**EXERCISE OBJECTIVE:**
Search the data for the string "thing", and report each line where it is found.

Stored items:
----------
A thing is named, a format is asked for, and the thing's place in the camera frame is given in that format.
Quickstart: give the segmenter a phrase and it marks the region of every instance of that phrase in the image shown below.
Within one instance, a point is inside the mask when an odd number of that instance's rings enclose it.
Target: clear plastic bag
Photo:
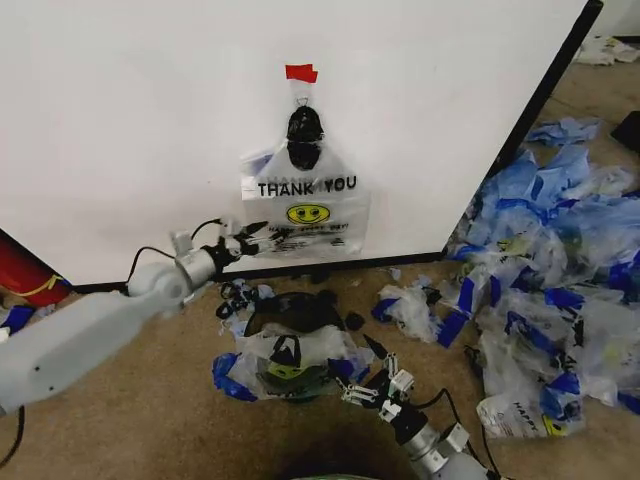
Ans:
[[[331,258],[357,253],[367,230],[369,192],[325,138],[320,117],[310,106],[308,75],[301,81],[289,76],[289,69],[287,73],[296,105],[287,138],[242,166],[247,221],[268,221],[272,231],[287,234],[274,252],[264,255]]]
[[[407,288],[387,285],[378,295],[381,301],[396,300],[384,310],[384,314],[393,318],[402,333],[426,343],[437,340],[441,321],[427,305],[427,295],[421,285]]]
[[[236,354],[214,361],[214,384],[245,401],[336,393],[329,362],[346,378],[359,381],[373,361],[369,349],[356,347],[349,334],[334,325],[302,334],[269,323],[259,333],[236,342]]]

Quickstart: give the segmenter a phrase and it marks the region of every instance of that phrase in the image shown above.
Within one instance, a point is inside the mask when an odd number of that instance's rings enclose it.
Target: red tape
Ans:
[[[318,72],[313,69],[313,64],[285,65],[287,80],[301,80],[307,83],[316,83]]]

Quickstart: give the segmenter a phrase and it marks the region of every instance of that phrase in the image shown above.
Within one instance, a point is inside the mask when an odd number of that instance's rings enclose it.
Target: smiley face logo
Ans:
[[[324,222],[329,219],[329,209],[322,205],[313,205],[305,203],[302,205],[294,205],[287,210],[287,218],[291,223],[298,225],[312,225],[314,223]]]

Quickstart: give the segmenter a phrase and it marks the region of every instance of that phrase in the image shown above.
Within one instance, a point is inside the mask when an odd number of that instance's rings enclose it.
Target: red object
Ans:
[[[0,234],[0,285],[35,307],[58,303],[71,285],[8,235]]]
[[[313,69],[313,64],[306,65],[285,65],[287,80],[301,80],[307,83],[316,83],[318,72]]]

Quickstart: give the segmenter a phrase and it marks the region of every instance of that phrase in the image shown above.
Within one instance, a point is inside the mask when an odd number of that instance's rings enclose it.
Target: white wall
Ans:
[[[640,0],[604,0],[591,35],[640,35]]]
[[[239,159],[283,137],[284,63],[313,62],[373,189],[361,257],[439,251],[583,5],[4,0],[0,226],[73,283],[124,280],[138,247],[242,215]]]

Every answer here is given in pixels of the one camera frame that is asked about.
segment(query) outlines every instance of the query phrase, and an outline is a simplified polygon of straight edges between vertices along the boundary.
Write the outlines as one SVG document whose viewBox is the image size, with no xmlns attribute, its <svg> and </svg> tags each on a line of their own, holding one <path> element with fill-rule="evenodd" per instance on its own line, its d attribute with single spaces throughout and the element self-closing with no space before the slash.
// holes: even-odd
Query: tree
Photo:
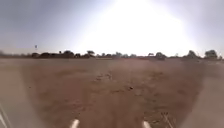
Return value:
<svg viewBox="0 0 224 128">
<path fill-rule="evenodd" d="M 148 56 L 154 56 L 154 54 L 153 53 L 149 53 Z"/>
<path fill-rule="evenodd" d="M 217 53 L 215 50 L 209 50 L 205 52 L 205 59 L 217 59 Z"/>
<path fill-rule="evenodd" d="M 123 58 L 128 58 L 128 54 L 123 54 L 122 57 Z"/>
<path fill-rule="evenodd" d="M 74 57 L 74 53 L 72 51 L 66 50 L 63 53 L 63 57 L 64 58 L 73 58 Z"/>
<path fill-rule="evenodd" d="M 222 60 L 222 56 L 219 56 L 219 60 Z"/>
<path fill-rule="evenodd" d="M 198 56 L 195 54 L 194 51 L 189 50 L 189 52 L 188 52 L 186 58 L 195 59 L 195 58 L 198 58 Z"/>
<path fill-rule="evenodd" d="M 39 54 L 38 54 L 38 53 L 32 53 L 32 54 L 31 54 L 31 57 L 32 57 L 32 58 L 37 58 L 37 57 L 39 57 Z"/>
<path fill-rule="evenodd" d="M 111 58 L 111 57 L 112 57 L 112 55 L 111 55 L 111 54 L 107 54 L 107 55 L 106 55 L 106 57 Z"/>
<path fill-rule="evenodd" d="M 50 58 L 50 53 L 48 52 L 41 53 L 39 58 Z"/>
<path fill-rule="evenodd" d="M 5 56 L 4 52 L 0 50 L 0 57 Z"/>
<path fill-rule="evenodd" d="M 116 52 L 116 56 L 117 56 L 117 57 L 121 57 L 121 56 L 122 56 L 122 53 L 120 53 L 120 52 Z"/>
<path fill-rule="evenodd" d="M 102 53 L 102 55 L 101 55 L 102 57 L 104 57 L 104 56 L 106 56 L 106 54 L 105 53 Z"/>
<path fill-rule="evenodd" d="M 92 51 L 92 50 L 88 50 L 88 51 L 87 51 L 87 54 L 88 54 L 90 57 L 93 57 L 94 54 L 95 54 L 95 52 Z"/>
<path fill-rule="evenodd" d="M 75 58 L 81 58 L 81 54 L 80 53 L 76 53 L 75 54 Z"/>
<path fill-rule="evenodd" d="M 166 55 L 164 55 L 161 52 L 157 52 L 155 58 L 158 59 L 158 60 L 165 60 Z"/>
<path fill-rule="evenodd" d="M 50 53 L 51 58 L 60 58 L 61 55 L 57 53 Z"/>
<path fill-rule="evenodd" d="M 137 55 L 136 54 L 131 54 L 130 57 L 135 58 L 135 57 L 137 57 Z"/>
<path fill-rule="evenodd" d="M 90 55 L 89 54 L 85 54 L 82 56 L 82 58 L 90 58 Z"/>
</svg>

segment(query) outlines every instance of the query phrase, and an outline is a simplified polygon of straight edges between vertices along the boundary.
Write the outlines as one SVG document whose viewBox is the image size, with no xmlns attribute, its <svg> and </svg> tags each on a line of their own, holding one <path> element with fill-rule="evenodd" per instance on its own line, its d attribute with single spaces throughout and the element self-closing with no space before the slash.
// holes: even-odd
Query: tree line
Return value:
<svg viewBox="0 0 224 128">
<path fill-rule="evenodd" d="M 50 59 L 50 58 L 155 58 L 158 60 L 165 60 L 168 58 L 162 52 L 157 52 L 155 55 L 153 53 L 149 53 L 147 56 L 137 56 L 136 54 L 122 54 L 120 52 L 116 52 L 115 54 L 106 54 L 102 53 L 101 55 L 95 54 L 94 51 L 88 50 L 85 54 L 80 53 L 73 53 L 70 50 L 66 50 L 64 52 L 59 51 L 58 53 L 32 53 L 32 54 L 5 54 L 4 52 L 0 51 L 0 57 L 5 58 L 36 58 L 36 59 Z M 195 54 L 194 51 L 189 50 L 188 54 L 182 57 L 179 56 L 171 56 L 169 58 L 186 58 L 186 59 L 222 59 L 221 56 L 217 55 L 215 50 L 209 50 L 205 52 L 205 56 L 202 58 Z"/>
</svg>

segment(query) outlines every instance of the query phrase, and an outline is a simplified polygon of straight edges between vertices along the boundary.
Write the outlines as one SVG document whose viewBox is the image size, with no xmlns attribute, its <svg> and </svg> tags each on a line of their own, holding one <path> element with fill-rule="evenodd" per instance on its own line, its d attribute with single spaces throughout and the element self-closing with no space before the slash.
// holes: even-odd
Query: distant tree
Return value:
<svg viewBox="0 0 224 128">
<path fill-rule="evenodd" d="M 103 58 L 105 56 L 106 56 L 106 54 L 105 53 L 102 53 L 100 57 Z"/>
<path fill-rule="evenodd" d="M 153 53 L 149 53 L 148 56 L 154 56 L 154 54 Z"/>
<path fill-rule="evenodd" d="M 117 56 L 117 57 L 122 57 L 122 53 L 120 53 L 120 52 L 116 52 L 116 56 Z"/>
<path fill-rule="evenodd" d="M 112 55 L 111 55 L 111 54 L 107 54 L 106 57 L 107 57 L 107 58 L 111 58 Z"/>
<path fill-rule="evenodd" d="M 80 53 L 76 53 L 75 54 L 75 58 L 81 58 L 81 54 Z"/>
<path fill-rule="evenodd" d="M 158 59 L 158 60 L 165 60 L 166 55 L 164 55 L 161 52 L 157 52 L 155 58 Z"/>
<path fill-rule="evenodd" d="M 38 58 L 38 57 L 39 57 L 39 54 L 38 54 L 38 53 L 32 53 L 32 54 L 31 54 L 31 57 L 32 57 L 32 58 Z"/>
<path fill-rule="evenodd" d="M 66 50 L 63 53 L 63 57 L 64 58 L 73 58 L 74 57 L 74 53 L 72 51 Z"/>
<path fill-rule="evenodd" d="M 122 57 L 123 58 L 128 58 L 129 56 L 128 56 L 128 54 L 123 54 Z"/>
<path fill-rule="evenodd" d="M 135 58 L 135 57 L 137 57 L 137 55 L 136 54 L 131 54 L 130 57 Z"/>
<path fill-rule="evenodd" d="M 24 54 L 24 53 L 18 54 L 18 57 L 21 57 L 21 58 L 26 58 L 26 57 L 31 57 L 31 56 L 32 56 L 32 54 Z"/>
<path fill-rule="evenodd" d="M 111 55 L 112 58 L 118 58 L 116 54 Z"/>
<path fill-rule="evenodd" d="M 51 58 L 60 58 L 61 55 L 57 53 L 50 53 Z"/>
<path fill-rule="evenodd" d="M 3 56 L 5 56 L 5 53 L 2 50 L 0 50 L 0 57 L 3 57 Z"/>
<path fill-rule="evenodd" d="M 96 54 L 96 57 L 100 57 L 100 54 Z"/>
<path fill-rule="evenodd" d="M 92 51 L 92 50 L 88 50 L 88 51 L 87 51 L 87 54 L 89 54 L 90 56 L 94 56 L 95 52 Z"/>
<path fill-rule="evenodd" d="M 81 56 L 82 58 L 90 58 L 90 55 L 89 54 L 85 54 L 83 56 Z"/>
<path fill-rule="evenodd" d="M 222 56 L 219 56 L 219 60 L 222 60 Z"/>
<path fill-rule="evenodd" d="M 215 50 L 209 50 L 205 52 L 205 59 L 217 59 L 217 53 Z"/>
<path fill-rule="evenodd" d="M 50 53 L 44 52 L 39 55 L 39 58 L 50 58 Z"/>
<path fill-rule="evenodd" d="M 188 52 L 188 54 L 187 54 L 187 56 L 186 56 L 187 58 L 190 58 L 190 59 L 196 59 L 196 58 L 198 58 L 198 56 L 195 54 L 195 52 L 194 51 L 192 51 L 192 50 L 189 50 L 189 52 Z"/>
</svg>

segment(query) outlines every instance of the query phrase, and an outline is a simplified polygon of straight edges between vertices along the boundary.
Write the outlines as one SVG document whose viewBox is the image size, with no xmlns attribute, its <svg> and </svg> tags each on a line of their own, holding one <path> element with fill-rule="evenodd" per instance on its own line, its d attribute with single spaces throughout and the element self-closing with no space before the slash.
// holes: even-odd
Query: sky
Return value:
<svg viewBox="0 0 224 128">
<path fill-rule="evenodd" d="M 223 0 L 1 0 L 0 50 L 224 55 L 223 6 Z"/>
</svg>

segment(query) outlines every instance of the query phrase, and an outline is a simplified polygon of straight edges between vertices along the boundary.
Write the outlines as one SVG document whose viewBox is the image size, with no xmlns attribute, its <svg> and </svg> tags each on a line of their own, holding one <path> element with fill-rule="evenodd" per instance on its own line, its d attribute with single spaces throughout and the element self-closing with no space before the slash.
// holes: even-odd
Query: haze
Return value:
<svg viewBox="0 0 224 128">
<path fill-rule="evenodd" d="M 222 0 L 2 0 L 0 49 L 223 54 L 223 5 Z"/>
</svg>

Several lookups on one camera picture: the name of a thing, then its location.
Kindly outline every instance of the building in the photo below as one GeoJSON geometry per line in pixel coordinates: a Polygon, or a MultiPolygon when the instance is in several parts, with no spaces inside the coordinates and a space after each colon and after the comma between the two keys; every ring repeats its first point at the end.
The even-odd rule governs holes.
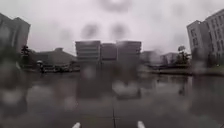
{"type": "Polygon", "coordinates": [[[13,46],[16,52],[21,52],[23,45],[27,44],[30,24],[15,18],[10,19],[0,14],[0,43],[13,46]]]}
{"type": "Polygon", "coordinates": [[[100,41],[76,41],[78,62],[81,65],[100,64],[100,41]]]}
{"type": "Polygon", "coordinates": [[[149,66],[157,67],[164,65],[163,63],[164,57],[159,54],[157,51],[152,51],[149,54],[149,66]]]}
{"type": "Polygon", "coordinates": [[[207,17],[203,22],[193,22],[187,29],[193,60],[199,55],[199,58],[210,58],[216,63],[223,63],[224,9],[207,17]]]}
{"type": "Polygon", "coordinates": [[[218,63],[224,60],[224,9],[205,19],[209,32],[210,51],[218,63]]]}
{"type": "Polygon", "coordinates": [[[140,60],[141,63],[147,64],[149,63],[149,55],[150,55],[151,51],[143,51],[140,54],[140,60]]]}
{"type": "Polygon", "coordinates": [[[140,63],[140,41],[118,41],[117,63],[121,67],[136,67],[140,63]]]}
{"type": "Polygon", "coordinates": [[[117,47],[113,43],[101,44],[101,63],[103,66],[112,66],[116,64],[117,47]]]}
{"type": "Polygon", "coordinates": [[[211,45],[207,22],[195,21],[187,26],[187,30],[193,57],[207,59],[211,45]]]}
{"type": "Polygon", "coordinates": [[[36,52],[34,55],[36,61],[42,61],[45,65],[68,66],[76,62],[76,57],[66,53],[62,48],[56,48],[54,51],[36,52]]]}

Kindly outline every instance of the sky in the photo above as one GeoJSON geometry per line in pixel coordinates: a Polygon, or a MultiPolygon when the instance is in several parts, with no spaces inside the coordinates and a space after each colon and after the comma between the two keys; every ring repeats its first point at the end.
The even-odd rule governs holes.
----------
**EXPECTED ANSWER:**
A thing is named, a format is asked for, and the thing's place in the camera frame is given in that format.
Several lookups on one camera picture: the name of a thing, then its location.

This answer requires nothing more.